[Kerry Wood, pictured, shown rehabbing his blistered middle finger]

There’s one thing you can say for sure about the Cubs Friday squeaker (3-2) over the Cards, Saturday’s Tard attack (12-3) on Big Z (“z,” as in loZer), and the Astro’s series last week: Mr. Wood’s minor participation made little difference. After dealing with an unhealable blister on his middle finger for a month, The Boy Who Belongs in the Plastic Bubble announced Friday that he now suffers back spasms. This immediately drew an Our Year Is Over column from the Trib’s Rick Morrissey. In Morrissey’s mind, Wood’s “experience” as closer (now up to four month’s worth “ minus one for Valtrex blister care) is what’s needed, not Jeff Samardzija’s projected two months by post-season. I don’t know, seeing a former Notre Dame QB stepping off the bag Friday to nail Albert Pujols heist-gone-horribly-wrong at 2B gives one pause “ the kid knows how to play big league ball. As The Daily Herald‘s Tim Sassone reports, Lou Piniella appears just fine with Samardzija. “Obviously, playing in front of 80,000 people at Notre Dame makes a big difference,” Piniella said. “He’s used to national TV and exposure, the Notre Dame program, the schedule they play in front of the fans they play before at home and on the road. It doesn’t faze him when he comes here. It’s one of the reasons, outside of the fact that he’s a success-oriented young man and at the same time he has good stuff to go along with it, that he’s been able to make this transition in Chicago so rapidly.”

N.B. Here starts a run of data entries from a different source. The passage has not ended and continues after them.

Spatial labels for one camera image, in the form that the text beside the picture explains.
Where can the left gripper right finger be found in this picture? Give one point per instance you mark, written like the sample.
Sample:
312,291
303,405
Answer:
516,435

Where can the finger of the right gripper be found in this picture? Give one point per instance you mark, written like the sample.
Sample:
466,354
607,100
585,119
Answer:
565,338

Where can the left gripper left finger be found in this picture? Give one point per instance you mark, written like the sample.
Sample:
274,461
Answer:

Personally, I don’t have much faith in Samardzija’s long term Cubs prospects. With a “d,” “z,” and “j” in that kind of proximity in his name, the Fightin’ Irish tag, the mullet “ he’s a winter trade to the South Side. At any rate, here are Mr. Morrissey’s out-sized Hopes and Dreams, hung as they are on Kerry Wood’s round shoulders, worrying that Samardzija can’t handle what no Cub has handled since Teddy Roosevelt set out for Africa: October.

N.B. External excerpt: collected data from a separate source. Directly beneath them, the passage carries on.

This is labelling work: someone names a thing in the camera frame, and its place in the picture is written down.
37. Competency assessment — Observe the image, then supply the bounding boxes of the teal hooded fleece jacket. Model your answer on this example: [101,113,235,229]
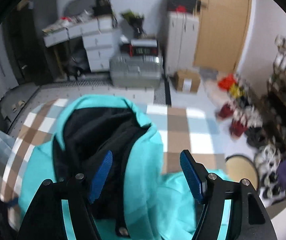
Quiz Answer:
[18,95,197,239]

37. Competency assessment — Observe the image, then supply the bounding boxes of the round wooden stool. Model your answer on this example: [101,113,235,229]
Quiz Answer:
[225,154,260,190]

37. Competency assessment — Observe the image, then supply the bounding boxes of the checkered bed sheet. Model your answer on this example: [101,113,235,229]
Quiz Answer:
[0,99,226,202]

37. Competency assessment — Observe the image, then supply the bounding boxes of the orange plastic bag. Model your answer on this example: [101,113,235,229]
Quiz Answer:
[217,74,236,91]

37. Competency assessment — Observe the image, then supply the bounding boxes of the brown cardboard parcel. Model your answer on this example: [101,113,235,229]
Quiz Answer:
[174,69,201,93]

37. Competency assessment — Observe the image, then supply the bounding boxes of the flat silver suitcase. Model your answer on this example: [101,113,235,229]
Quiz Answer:
[109,54,164,88]

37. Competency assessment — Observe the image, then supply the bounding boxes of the black bag under desk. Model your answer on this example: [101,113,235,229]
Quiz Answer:
[62,48,90,80]

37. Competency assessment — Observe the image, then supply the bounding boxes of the black shoe box on suitcase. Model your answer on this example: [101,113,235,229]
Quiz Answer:
[120,38,159,57]

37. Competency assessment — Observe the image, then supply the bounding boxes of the white drawer desk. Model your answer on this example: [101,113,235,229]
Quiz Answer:
[44,16,121,72]

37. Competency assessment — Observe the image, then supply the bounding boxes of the wooden door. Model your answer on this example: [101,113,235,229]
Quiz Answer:
[194,0,251,73]

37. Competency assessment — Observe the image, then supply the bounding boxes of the upright white suitcase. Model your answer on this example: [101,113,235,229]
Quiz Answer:
[163,11,199,76]

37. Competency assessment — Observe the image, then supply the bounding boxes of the black wardrobe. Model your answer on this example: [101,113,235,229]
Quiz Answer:
[2,0,60,86]

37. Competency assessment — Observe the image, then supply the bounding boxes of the flower bouquet dark wrap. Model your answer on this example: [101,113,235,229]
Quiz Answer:
[120,10,146,39]

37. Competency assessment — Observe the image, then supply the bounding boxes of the black bag on desk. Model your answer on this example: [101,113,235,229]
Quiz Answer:
[93,0,113,17]

When it arrives, do you want a rookie who will have about two months of major league experience handling the closer role?

I know: Samardzija played college football in front of 80,000 people every Saturday in the fall. I’ve said the same thing. The kid understands pressure.

But experience matters in the closer spot. It matters a lot. A 95-m.p.h. fastball can partly offset a lack of experience, but are these the shoulders you want 100 years of futility to be riding on?

The guy with 111/3 innings of big league experience?

Maybe you say yes to that question. Maybe Cubs general manager Jim Hendry answers in the affirmative. If he does, I hope it’s for the right reason”that he believes the kid is ready for the role”and not for the wrong reasons”that he’s enamored with the Samardzija-Notre Dame angle or the fact he made a bold move in using a fifth-round pick to woo the pitcher away from the NFL.

The Cubs believe he can be a closer.

“He pitched in the ninth and 10th inning [Friday],” Piniella said. “I think that tells you something. It tells me that I like him and that I have confidence in him.”

Before a blister reared its ugly head, Wood had converted 20 of his previous 21 save opportunities. Perhaps that gives Piniella confidence too.

The shame will be if Hendry and Piniella are forced to make Samardzija their closer. It will mean Wood is hurt again, and if you have even an ounce of compassion, you’ll feel bad for him. When he was chosen for the All-Star Game, it was validation that he was back from the nightmare of the previous four years, when his second home was a one-room walk-up on the disabled list.

To date, the most ridiculous injury Wood has suffered occurred when he said he slipped in a hot tub last year and hurt his chest/rib area. It was the sort of incident that might make a man take stock of his life, as well as of his body soaking choices.

But what has happened to Wood since just before the All-Star Game has been downright cruel, even by the standards of a pitcher who has a medical file as thick as a Harry Potter novel. He developed a blister on his right index finger. This is Wood, so of course it was the Blister That Wouldn’t Go Away.

Then it finally did, after about a month. There was relief when the reliever finally saw action Tuesday against Houston.

But then, just in case Wood wasn’t frustrated enough, he was held out of Friday’s game after complaining of back pain. You almost could see the eyes of the Cubs’ brass rolling.

If Wood’s history has its way, the feel-good story of the year is going to be in traction by September.